Este documentário acompanha o levantamento do património hortícola no interior algarvio. Ana Arsénio e Zé Miguel Fonseca, são os protagonistas desta busca pelas sementes tradicionais.










PORQUÊ PRESERVAR VARIEDADES TRADICIONAIS? 

A perda da biodiversidade agrícola, em todo o mundo, é da ordem dos 75%, 
segundo estudo da FAO em 1984. A situação portuguesa contribui 
certamente para este panorama, tendo em conta o número de variedades 
desaparecidas nas últimas décadas das nossas hortas e pomares. Poderemos 
apontar várias razões para esta situação. 

A generalização do uso de sementes híbridas na agricultura contribui 
para aumentar a pobreza varietal e também para a dependência dos 
agricultores: devido à degeneração e perda natural de vitalidade destas 
sementes logo à segunda geração, a sua compra anual torna-se necessária. 
O comportamento actual dos agricultores que deixam de colher sementes 
das suas culturas, preferindo comprar os lindos pacotes que os cativam 
com as fotografias e as promessas de boas colheitas, é outra destas razões. 
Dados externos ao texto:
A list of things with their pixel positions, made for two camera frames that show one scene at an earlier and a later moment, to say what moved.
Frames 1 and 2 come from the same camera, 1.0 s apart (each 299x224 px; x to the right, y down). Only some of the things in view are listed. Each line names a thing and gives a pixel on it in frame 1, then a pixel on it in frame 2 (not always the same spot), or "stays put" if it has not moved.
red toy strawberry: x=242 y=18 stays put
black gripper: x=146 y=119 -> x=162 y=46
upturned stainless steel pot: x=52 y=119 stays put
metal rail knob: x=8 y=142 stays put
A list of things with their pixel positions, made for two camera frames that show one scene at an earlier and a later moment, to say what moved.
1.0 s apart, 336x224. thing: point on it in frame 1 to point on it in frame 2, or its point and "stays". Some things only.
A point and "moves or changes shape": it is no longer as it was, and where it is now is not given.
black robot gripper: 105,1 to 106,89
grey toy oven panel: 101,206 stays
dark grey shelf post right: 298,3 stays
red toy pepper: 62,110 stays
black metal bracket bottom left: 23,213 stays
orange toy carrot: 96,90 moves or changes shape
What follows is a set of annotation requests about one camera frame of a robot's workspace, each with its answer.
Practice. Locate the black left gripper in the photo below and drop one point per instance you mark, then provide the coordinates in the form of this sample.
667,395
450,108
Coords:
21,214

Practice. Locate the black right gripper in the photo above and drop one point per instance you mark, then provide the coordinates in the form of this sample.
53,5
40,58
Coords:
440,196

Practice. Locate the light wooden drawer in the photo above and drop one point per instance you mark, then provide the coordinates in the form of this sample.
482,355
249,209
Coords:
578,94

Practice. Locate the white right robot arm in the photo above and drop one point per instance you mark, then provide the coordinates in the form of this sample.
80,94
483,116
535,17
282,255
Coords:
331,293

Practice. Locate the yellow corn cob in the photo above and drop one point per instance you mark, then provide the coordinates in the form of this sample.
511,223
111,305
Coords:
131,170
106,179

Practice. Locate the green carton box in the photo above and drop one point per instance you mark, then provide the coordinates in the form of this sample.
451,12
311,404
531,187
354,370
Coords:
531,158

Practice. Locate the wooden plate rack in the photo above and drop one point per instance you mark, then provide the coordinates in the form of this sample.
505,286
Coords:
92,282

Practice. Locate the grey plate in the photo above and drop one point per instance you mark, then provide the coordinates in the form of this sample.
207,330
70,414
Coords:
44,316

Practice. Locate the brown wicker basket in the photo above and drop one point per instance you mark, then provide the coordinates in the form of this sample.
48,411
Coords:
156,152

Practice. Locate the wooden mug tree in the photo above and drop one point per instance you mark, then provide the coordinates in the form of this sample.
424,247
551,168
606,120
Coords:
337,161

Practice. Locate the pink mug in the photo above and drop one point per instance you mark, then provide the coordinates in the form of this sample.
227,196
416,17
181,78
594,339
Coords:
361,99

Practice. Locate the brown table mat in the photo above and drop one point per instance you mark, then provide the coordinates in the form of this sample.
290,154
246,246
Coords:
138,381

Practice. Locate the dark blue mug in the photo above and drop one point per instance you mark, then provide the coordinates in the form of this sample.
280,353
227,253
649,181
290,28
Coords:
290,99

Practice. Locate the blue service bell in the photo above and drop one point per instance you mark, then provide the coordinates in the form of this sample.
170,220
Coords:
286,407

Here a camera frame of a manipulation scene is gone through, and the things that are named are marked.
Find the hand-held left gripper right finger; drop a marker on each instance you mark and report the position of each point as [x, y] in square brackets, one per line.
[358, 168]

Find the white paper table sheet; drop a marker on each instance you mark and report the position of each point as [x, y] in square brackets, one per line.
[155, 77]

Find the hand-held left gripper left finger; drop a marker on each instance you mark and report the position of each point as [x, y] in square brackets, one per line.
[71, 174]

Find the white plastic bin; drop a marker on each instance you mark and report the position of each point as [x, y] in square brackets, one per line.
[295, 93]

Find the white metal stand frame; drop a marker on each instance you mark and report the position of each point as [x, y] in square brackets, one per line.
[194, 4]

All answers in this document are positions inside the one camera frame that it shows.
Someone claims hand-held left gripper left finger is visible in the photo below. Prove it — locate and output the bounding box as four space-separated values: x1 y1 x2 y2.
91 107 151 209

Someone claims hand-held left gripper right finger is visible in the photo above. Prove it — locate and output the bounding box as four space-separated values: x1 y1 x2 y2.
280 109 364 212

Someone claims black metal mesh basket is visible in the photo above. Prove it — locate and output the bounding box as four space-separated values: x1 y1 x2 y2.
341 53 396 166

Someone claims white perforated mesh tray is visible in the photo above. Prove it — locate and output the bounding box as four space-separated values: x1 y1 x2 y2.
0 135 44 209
Por outro lado, a aglutinação das pequenas casas de sementes, geralmente 
por parte das multinacionais do ramo, reduziu drasticamente a oferta de 
variedades regionais e tradicionais, pois estas não têm qualquer 
interesse económico num sistema globalizado. Por essa razão, hoje 
cultivam-se as mesmas variedades por todo o mundo, não se adaptando 
estas, como é óbvio, a todos os climas, microclimas e tipos de solos 
existentes. Consequentemente, necessitam de uma gama enorme de biocidas 
para completar o seu ciclo, contribuindo assim para os efeitos 
sobejamente conhecidos de poluição a vários níveis, e para a redução da 
qualidade alimentar 

As variedades que empreenderam uma viagem ao longo de inúmeras gerações 
para chegarem até nós, foram cuidadosamente criadas e acompanhadas, 
muitas vezes com grandes sacrifícios, pelos nossos antepassados. São a 
nossa herança mais preciosa, elas são a vida em forma de semente, são o 
nosso passado sem o qual não existiria vida em nós. Cabe-nos portanto 
dar continuidade a essa herança que nos foi tão generosamente cedida, 
semeando estas variedades, dando-lhes vida e utilidade, podendo assim 
ser vistos com orgulho por aqueles que nos antecederam, e também pelas 
gerações vindouras. 

http://gaia.org.pt/?q=node/417


----------



## Manmarlopes (6 Abr 2012 às 15:04)

Belo documentário, educativo e delicioso


----------



## Vince (6 Abr 2012 às 15:54)

Projecto interessante.
Não sei se conhecem este também: 

http://en.wikipedia.org/wiki/Svalbard_Global_Seed_Vault
http://www.seedvault.no/


----------